Gestern habe ich einen Artikel über eine Frau gelesen, die in einem Gefängnis täglich acht Stunden lang Kabel aufschneidet und die drei inneren Kabel schön nach Farbe auftrennt. Sie hatte der Reporterin gesagt, dass sie dieser Job glücklich mache. Allerdings hat der Gefängnisdirektor grösste Mühe noch Jobs für seine Insassen zu finden, da sein Gefängnis nicht mehr mit den Produktionskosten in Osteuropa und China mithalten kann. Dazu kann ich nur sagen.

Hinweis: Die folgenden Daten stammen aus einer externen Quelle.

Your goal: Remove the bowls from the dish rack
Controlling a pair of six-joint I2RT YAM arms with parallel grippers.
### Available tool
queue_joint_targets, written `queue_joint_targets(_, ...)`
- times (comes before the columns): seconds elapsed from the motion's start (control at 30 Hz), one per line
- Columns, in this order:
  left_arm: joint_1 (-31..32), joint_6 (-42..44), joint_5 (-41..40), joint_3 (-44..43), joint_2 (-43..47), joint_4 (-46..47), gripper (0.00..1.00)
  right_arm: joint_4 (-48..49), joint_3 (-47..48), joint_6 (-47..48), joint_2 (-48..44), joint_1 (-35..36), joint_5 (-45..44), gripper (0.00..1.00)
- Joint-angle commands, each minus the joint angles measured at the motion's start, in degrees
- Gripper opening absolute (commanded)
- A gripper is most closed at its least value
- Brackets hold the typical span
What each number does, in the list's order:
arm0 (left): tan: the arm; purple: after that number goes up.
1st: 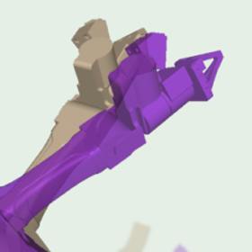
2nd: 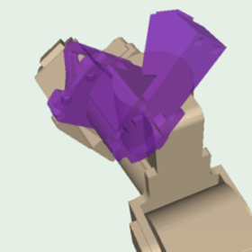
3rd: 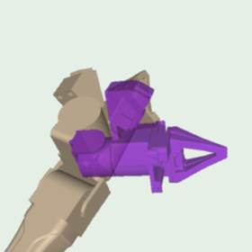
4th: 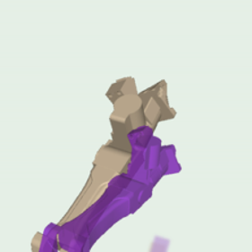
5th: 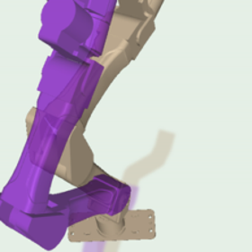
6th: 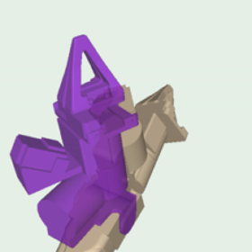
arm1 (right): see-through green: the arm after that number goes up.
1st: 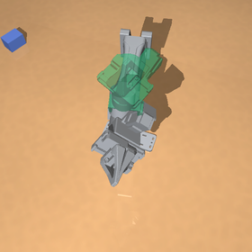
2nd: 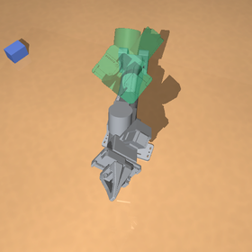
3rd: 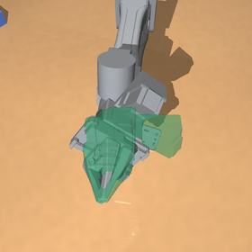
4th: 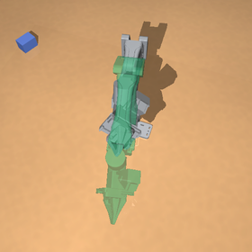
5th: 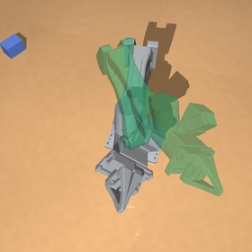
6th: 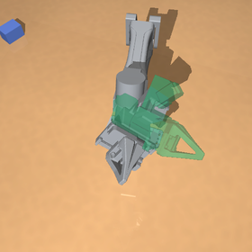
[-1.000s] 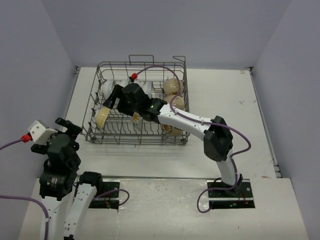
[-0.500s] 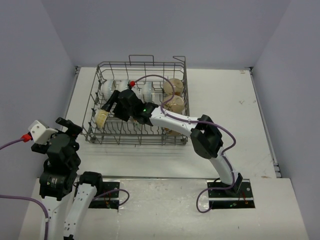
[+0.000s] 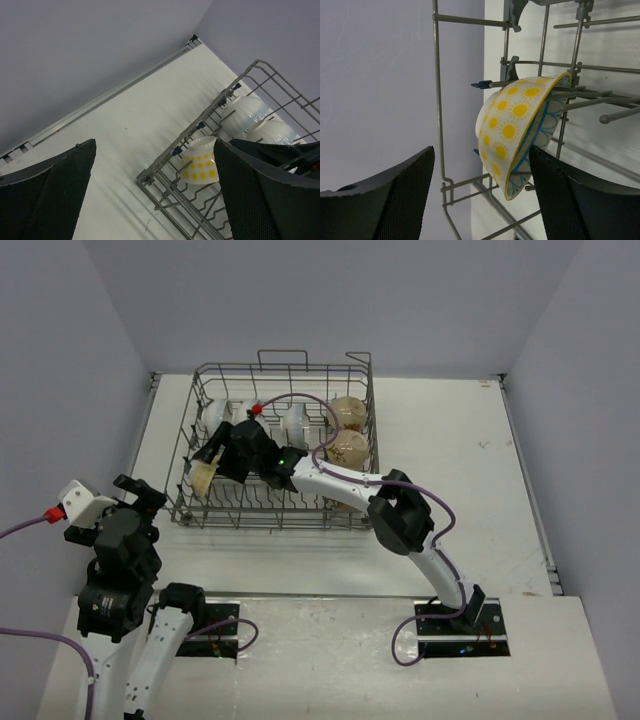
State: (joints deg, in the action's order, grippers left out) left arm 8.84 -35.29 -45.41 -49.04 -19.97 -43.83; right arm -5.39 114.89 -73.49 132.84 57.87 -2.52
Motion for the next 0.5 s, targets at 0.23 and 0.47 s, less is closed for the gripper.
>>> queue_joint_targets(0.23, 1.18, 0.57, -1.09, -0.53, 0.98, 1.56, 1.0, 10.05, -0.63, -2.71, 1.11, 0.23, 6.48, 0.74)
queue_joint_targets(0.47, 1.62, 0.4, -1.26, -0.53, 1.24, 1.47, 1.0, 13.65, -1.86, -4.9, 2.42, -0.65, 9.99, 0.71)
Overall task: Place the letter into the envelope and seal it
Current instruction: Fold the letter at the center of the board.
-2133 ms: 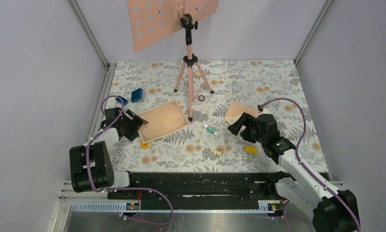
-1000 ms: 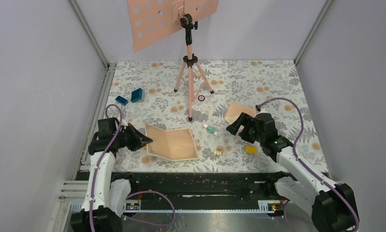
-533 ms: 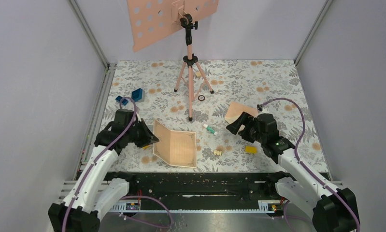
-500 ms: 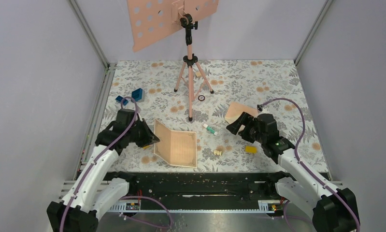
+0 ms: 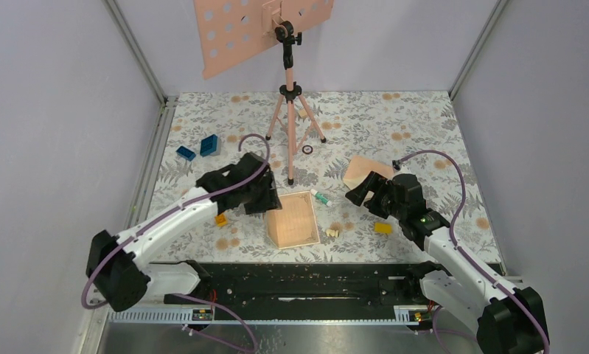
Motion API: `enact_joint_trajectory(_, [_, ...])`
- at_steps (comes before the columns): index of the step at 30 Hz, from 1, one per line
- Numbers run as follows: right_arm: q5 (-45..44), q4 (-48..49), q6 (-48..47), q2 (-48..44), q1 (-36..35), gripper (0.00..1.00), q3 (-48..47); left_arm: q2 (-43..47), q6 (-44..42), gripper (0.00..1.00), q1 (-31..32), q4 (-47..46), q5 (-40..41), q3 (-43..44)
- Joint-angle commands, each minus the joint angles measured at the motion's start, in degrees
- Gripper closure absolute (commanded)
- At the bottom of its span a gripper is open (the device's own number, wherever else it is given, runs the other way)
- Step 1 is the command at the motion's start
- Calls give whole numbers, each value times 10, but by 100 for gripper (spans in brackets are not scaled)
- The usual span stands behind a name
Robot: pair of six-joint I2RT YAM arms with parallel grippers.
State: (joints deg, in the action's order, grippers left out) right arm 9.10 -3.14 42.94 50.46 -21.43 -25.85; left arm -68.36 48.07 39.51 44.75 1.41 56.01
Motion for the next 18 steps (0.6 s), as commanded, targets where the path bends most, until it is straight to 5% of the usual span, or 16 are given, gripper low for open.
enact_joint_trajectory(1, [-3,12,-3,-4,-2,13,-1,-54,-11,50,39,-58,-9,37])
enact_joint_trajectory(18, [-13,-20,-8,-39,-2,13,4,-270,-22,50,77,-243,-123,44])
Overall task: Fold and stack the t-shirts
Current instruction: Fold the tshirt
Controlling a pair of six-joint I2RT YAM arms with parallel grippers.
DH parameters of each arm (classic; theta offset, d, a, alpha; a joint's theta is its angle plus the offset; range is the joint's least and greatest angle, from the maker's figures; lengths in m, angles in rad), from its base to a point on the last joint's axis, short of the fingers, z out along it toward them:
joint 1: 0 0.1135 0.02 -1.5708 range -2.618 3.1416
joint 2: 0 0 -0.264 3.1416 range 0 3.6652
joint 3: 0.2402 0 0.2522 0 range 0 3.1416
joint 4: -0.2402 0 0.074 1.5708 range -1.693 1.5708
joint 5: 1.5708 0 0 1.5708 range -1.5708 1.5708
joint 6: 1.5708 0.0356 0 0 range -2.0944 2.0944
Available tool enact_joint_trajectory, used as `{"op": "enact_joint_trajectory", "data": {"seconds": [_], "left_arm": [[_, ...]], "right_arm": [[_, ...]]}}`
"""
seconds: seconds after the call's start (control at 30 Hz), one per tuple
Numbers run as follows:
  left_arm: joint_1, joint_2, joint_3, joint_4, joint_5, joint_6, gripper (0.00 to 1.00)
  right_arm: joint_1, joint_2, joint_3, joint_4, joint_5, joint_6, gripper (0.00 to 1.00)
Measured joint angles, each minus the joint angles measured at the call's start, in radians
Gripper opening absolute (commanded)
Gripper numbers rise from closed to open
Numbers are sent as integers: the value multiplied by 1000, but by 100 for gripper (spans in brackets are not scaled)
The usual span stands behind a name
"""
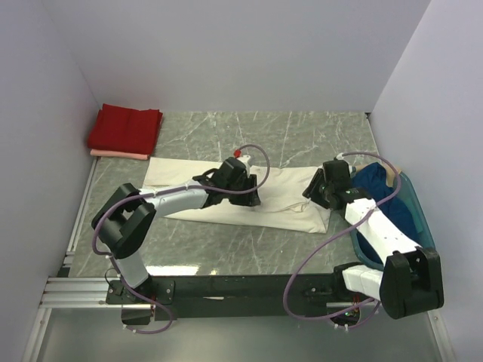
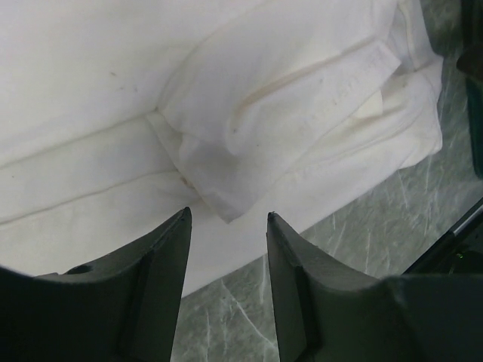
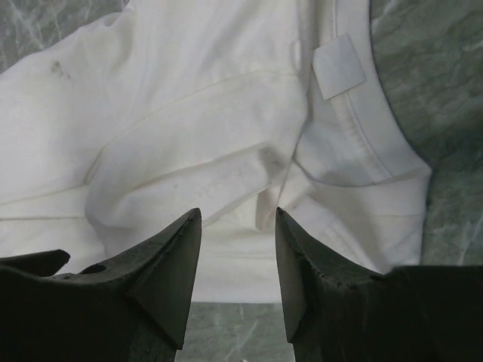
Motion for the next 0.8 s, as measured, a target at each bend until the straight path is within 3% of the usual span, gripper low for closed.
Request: {"op": "enact_joint_trajectory", "data": {"seconds": [0.3, 0.8], "left_arm": [[-35, 26, 23, -48, -79, 6, 49], [-49, 90, 44, -42, -66, -5, 48]], "right_arm": [[-35, 48, -21, 21, -29, -31, 51], [-50, 171, -26, 90, -75, -34, 50]]}}
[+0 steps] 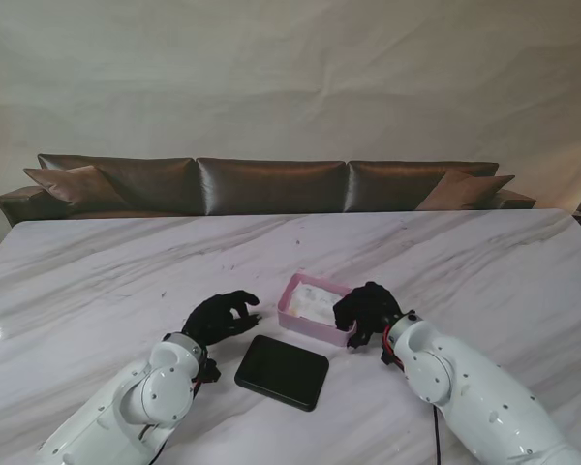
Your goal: Refill a tissue box and feed the first sheet
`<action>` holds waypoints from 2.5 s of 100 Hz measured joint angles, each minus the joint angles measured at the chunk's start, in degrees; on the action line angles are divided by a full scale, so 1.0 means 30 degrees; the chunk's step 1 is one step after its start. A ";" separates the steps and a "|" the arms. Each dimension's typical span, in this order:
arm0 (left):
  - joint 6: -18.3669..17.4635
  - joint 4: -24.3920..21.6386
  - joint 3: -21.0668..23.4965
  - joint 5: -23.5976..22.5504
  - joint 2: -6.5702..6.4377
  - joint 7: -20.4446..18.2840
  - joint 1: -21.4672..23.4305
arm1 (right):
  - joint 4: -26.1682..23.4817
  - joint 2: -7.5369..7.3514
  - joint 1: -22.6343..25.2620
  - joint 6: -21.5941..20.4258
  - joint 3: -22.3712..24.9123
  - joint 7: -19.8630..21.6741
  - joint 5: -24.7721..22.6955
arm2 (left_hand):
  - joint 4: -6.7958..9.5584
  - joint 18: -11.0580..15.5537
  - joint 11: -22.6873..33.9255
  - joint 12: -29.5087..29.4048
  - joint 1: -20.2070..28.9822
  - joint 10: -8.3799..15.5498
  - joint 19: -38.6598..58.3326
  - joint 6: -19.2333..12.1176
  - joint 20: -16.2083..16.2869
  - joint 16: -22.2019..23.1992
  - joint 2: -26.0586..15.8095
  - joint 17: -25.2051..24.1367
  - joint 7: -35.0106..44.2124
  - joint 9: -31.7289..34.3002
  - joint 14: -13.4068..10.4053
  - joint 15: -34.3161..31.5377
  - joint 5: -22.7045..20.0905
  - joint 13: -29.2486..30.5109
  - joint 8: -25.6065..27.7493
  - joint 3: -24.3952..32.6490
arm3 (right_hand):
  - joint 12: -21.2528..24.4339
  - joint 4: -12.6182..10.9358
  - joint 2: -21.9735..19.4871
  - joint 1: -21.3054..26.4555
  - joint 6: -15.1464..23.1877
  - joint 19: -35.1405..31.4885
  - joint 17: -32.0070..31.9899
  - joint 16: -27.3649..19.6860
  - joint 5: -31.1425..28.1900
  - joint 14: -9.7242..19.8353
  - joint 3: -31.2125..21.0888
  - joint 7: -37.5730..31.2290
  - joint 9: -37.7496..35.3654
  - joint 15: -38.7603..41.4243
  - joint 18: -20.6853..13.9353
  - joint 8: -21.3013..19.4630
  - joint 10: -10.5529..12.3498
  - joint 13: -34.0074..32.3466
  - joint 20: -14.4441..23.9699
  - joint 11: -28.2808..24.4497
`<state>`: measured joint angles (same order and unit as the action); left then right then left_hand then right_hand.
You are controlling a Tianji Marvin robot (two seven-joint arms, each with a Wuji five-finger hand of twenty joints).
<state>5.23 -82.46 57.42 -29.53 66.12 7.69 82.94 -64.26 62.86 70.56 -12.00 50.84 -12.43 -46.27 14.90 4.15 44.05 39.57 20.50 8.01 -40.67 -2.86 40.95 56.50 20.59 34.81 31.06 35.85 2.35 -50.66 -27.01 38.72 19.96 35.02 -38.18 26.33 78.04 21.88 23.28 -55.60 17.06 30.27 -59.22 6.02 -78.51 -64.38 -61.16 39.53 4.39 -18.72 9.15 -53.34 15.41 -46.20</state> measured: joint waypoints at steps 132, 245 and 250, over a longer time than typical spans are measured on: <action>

Lest doch bitte alle einmal das Buch "Brave New World" von Aldous Huxley aus dem Jahr 1932. Langsam aber sicher ist dies Realität, obwohl ich das noch vor ca. sechs Jahren nie für möglich gehalten habe. Oder anders gesagt. Fragt euch worüber ihr wirklich trauert, wenn ihr in sechs Tagen aufsteht. Ist es wirklich das Ereignis von vor fünf Jahren, oder sind es dessen Folgen?
Für mich ist es klar.

So, damit habe ich hoffentlich meine abrundtiefe Seele etwas ausschütten können und werde morgen wieder glücklich und zufrieden aufwachen. Oder um es mit einem Satz zu sagen, den ich als Zitat eines Schriftstellers vor kurzem gelesen habe:
"Die menschliche Seele ist ein Abgrund, es schaudert einen, wenn man hinuntersieht".

Alles wird gut.

Gruss

Joel

3 Comments:

Anonymous Anonym said...

Lieber Joel
Das mit der abgundtiefen Seele: Mir scheint, dass du hier etwas viel laut gedacht hast, um deinen Frust loszuwerden. Nachwie vor lese ich die Einträge gerne, wenn dann deine Notizen (Degeneration z.B.) fast allgemeingültig daherkommen, dann habe ich Mühe. Hier wäre m.E. Erachtens ein parallel dazu geführtes, persönliches Tagebuch geeigneter, so wie man eben früher nur ein persönliches Tagebuch führen konnte.
Ich habe, bevor du zu schreiben begonnen hast gedacht, es könnte zuweilen schwierig sein zu entscheiden, was nun von öffentlichem Interesse ist und was nicht. Ich denke, beim Eintrag Lutherstadt-Wittenberg 2 hast du eine Grenze überschritten, die es mir (uns) schwierig macht, zu reagieren.
Was mich freut: Die Zuversicht trotz zeitweiligen Tiefs. Machs guet.
Andrea

12:08 PM  
Anonymous Anonym said...

Hallo Joel

Nun gut, was Andrea sagt, mag wohl stimmen. Da kommt eine geballte Faust Joel Gedanken auf einem zu, direkt, persönlich, ohne Schönmalerei.
Vielleicht müssen wir ja gar nicht reagieren und kommentieren (was ich dennoch schon getan habe), sondern einfach sehen, aha der Joel der denkt. Und nicht davor zurückschrecken.
Wunderbar find ich die Beschreibung der leeren Landschaft mit dem Wind, der alles fort weht...

ist bestimmt interessant mit dir mal ein Bier trinken zu gehen. Bist eingeladen, auf ein Feierabend Bier...

alles gute
christine

2:51 PM  
Blogger berntoberlin said...

Habe noch das Zitat des Schriftstellers geändert. Es war zuerst falsch. So macht es mehr Sinn.